Johanne Lafrenière, de son côté, est prête à donner environ six heures par semaine, surtout les week-ends, parce qu'elle travaille. Elle n'a pas hésité à donner son nom quand elle a su que des réfugiés s'en venaient ici. Elle veut créer des liens d'amitié et apporter un peu de paix aux réfugiés, un peu découragée de voir l'islamophobie qui a émergé au Québec.

Jessy Deshaies commence ses études à l'Université en août prochain. Même si elle a un travail en attendant, elle veut offrir du temps pour aider les réfugiés à s'y retrouver dans leur nouveau milieu de vie. «J'aime beaucoup les autres cultures. J'ai beaucoup travaillé avec des arabes dans un restaurant et mon chum est Africain», dit-elle.

Le député fédéral de Saint-Maurice-Champlain, François-Philippe Champagne, était présent à la rencontre. Il a remercié les bénévoles pour leur implication. «On a réussi à transformer ce projet-là en projet de société», dit-il. Il a rappelé que John McCallum, le ministre de l'Immigration disait qu'on «a tellement de demandes des Villes, au Canada, qu'on n'a pas assez de réfugiés.»

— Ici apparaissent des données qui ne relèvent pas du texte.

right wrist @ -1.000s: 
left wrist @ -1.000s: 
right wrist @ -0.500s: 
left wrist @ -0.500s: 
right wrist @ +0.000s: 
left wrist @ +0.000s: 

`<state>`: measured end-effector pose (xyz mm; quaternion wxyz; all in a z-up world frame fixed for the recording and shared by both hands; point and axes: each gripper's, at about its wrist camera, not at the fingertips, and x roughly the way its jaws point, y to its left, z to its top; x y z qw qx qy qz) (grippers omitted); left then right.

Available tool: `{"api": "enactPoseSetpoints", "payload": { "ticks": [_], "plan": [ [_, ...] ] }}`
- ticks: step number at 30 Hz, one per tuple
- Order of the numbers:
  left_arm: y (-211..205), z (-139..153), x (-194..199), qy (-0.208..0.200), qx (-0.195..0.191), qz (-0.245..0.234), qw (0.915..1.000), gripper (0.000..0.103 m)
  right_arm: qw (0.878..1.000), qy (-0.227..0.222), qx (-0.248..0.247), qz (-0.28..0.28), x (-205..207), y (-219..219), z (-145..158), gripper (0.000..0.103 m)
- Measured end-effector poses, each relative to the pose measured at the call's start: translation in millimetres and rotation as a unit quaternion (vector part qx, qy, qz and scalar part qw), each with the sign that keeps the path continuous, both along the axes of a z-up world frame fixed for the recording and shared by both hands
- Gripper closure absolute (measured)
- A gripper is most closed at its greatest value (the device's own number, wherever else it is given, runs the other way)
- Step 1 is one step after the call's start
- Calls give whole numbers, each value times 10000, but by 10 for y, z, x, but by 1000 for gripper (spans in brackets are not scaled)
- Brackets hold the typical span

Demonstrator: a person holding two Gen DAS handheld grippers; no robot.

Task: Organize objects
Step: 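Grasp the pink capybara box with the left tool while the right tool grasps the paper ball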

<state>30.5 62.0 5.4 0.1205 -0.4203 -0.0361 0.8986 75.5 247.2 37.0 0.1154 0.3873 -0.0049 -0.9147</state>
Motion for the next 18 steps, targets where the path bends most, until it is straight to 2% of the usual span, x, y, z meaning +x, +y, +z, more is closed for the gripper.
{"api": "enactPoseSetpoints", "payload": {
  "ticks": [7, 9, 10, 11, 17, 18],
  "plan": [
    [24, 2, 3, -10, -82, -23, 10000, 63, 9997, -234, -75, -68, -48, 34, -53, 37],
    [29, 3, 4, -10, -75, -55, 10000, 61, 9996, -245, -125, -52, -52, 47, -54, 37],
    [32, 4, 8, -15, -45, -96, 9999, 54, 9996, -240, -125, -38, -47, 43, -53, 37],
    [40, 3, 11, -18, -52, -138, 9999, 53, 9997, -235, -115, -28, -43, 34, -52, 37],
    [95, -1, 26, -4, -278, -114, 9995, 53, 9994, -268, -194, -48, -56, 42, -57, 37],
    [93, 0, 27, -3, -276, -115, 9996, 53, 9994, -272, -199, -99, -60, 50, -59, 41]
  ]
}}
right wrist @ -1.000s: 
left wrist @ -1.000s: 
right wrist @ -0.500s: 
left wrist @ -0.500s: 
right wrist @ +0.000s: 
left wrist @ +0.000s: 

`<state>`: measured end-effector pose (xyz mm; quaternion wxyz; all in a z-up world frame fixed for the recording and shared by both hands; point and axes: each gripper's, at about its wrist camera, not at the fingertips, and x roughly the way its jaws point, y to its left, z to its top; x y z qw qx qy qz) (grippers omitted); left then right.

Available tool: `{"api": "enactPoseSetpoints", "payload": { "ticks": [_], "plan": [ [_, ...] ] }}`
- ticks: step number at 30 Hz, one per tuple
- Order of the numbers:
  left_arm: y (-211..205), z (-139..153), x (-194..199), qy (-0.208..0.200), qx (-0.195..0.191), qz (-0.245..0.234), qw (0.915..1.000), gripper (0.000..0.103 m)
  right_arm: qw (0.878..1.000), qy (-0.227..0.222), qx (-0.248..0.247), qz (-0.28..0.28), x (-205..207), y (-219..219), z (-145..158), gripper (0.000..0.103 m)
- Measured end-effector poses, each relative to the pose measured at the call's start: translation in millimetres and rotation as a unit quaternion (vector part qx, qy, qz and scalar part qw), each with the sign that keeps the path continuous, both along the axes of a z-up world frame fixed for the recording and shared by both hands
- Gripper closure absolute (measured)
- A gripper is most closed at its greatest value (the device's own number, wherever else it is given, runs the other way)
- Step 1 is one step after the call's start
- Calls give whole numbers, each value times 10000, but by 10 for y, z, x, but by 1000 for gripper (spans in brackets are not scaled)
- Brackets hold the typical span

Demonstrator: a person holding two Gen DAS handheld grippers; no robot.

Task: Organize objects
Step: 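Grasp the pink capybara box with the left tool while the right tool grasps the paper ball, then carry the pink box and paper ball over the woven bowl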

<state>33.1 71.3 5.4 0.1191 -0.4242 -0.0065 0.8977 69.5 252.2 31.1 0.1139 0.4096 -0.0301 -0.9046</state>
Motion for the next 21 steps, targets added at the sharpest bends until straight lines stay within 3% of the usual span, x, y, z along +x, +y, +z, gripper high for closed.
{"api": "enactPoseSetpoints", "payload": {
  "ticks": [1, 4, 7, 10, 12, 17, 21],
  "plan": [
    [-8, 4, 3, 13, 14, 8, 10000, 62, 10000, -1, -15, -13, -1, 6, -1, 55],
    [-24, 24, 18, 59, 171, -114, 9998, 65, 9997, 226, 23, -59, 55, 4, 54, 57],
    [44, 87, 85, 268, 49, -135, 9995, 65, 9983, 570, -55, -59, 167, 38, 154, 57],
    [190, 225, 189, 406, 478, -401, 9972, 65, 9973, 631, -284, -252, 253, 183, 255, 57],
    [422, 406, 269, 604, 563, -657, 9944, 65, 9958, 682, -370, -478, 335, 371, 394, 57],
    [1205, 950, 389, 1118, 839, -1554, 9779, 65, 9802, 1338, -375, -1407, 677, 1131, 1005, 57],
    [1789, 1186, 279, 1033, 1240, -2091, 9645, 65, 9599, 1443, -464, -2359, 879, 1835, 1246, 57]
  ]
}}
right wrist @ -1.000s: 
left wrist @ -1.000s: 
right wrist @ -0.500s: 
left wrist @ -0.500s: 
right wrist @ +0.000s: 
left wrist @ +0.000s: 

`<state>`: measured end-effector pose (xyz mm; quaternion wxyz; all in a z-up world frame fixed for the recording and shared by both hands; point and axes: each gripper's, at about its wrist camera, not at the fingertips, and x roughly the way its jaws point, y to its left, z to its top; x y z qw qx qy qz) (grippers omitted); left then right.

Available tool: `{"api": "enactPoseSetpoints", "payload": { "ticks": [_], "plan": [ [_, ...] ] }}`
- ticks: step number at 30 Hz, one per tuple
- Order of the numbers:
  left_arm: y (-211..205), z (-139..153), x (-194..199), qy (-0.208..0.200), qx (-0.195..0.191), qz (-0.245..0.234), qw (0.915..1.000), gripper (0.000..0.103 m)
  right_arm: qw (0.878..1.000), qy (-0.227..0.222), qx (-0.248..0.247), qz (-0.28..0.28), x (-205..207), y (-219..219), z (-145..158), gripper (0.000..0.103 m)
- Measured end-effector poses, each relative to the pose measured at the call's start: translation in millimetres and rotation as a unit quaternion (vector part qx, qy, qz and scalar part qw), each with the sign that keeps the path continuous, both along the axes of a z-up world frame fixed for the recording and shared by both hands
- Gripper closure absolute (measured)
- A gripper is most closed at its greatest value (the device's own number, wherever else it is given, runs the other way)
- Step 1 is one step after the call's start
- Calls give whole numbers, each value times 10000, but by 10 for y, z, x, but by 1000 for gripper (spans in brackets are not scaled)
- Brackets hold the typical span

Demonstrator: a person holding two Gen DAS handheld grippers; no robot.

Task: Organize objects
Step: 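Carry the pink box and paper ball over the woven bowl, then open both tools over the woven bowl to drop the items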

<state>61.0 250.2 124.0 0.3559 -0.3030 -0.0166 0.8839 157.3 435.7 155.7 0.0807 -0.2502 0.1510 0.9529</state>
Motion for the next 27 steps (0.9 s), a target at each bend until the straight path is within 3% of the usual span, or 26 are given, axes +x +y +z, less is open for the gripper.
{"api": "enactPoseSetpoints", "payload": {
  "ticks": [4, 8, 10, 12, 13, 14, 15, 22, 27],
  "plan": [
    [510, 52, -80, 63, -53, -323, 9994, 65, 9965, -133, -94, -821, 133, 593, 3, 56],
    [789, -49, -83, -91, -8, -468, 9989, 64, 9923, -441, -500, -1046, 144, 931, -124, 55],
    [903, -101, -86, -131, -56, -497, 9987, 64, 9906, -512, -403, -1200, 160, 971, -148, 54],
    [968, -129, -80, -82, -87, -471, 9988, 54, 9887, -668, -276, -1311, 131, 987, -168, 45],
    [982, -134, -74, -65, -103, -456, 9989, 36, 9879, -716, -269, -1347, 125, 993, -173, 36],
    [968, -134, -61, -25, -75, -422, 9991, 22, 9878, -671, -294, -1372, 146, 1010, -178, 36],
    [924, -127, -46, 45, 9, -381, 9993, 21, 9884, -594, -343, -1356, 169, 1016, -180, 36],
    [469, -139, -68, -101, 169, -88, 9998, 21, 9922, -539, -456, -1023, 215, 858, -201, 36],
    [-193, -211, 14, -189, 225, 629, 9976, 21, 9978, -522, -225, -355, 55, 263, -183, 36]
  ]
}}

«Il y a eu des craintes sur l'échéancier. On a écouté les gens et je pense qu'on le fait de la bonne façon. Il y a un avion qui est arrivé à Toronto, un à Montréal et il y a des gens qui vont arriver chez nous au début de l'année», dit-il. M. Champagne a rappelé que la Mauricie compte 260 000 citoyens et peut «montrer l'exemple qu'on est une société accueillante», dit-il. Ce dernier se dit certain que la Mauricie a les personnes, les ressources et la volonté pour arriver à bien réussir cet accueil.